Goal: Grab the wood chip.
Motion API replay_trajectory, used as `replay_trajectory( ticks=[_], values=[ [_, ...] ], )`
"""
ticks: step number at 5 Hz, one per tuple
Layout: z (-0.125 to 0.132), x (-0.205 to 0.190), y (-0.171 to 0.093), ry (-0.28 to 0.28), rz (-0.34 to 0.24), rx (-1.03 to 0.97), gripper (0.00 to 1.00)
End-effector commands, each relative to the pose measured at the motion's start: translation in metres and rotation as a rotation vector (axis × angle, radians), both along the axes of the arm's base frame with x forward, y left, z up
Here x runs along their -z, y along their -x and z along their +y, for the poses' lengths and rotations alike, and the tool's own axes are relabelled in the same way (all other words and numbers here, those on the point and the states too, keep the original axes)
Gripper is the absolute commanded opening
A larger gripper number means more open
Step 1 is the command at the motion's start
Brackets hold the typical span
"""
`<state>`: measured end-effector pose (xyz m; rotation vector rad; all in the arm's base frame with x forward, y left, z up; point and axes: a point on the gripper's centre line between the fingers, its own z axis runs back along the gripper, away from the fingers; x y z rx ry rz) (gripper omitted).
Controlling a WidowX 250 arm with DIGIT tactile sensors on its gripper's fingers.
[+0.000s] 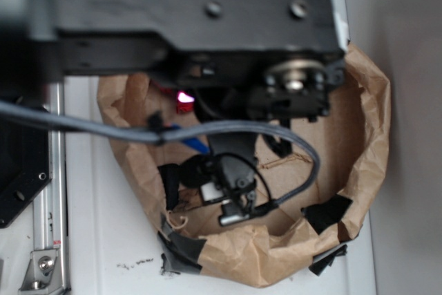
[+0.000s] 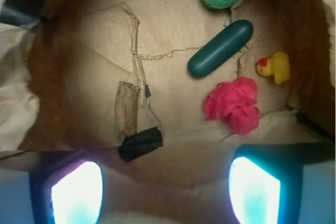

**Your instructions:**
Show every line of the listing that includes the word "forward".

**Reply:**
End-effector commands, each relative to the pose measured at the motion's start: translation in metres and rotation as a rotation vector (axis × angle, radians), both along the axes of the arm's base frame with x forward, y left, z up
`<state>`: measured end-effector pose (xyz m; rotation vector rad; all in the arm's base frame with x forward, y left, z up; point and axes: a point on the gripper's centre line between the fingers, its own z axis runs back along the gripper, away from the fingers; x y z rx ry rz) (gripper omitted).

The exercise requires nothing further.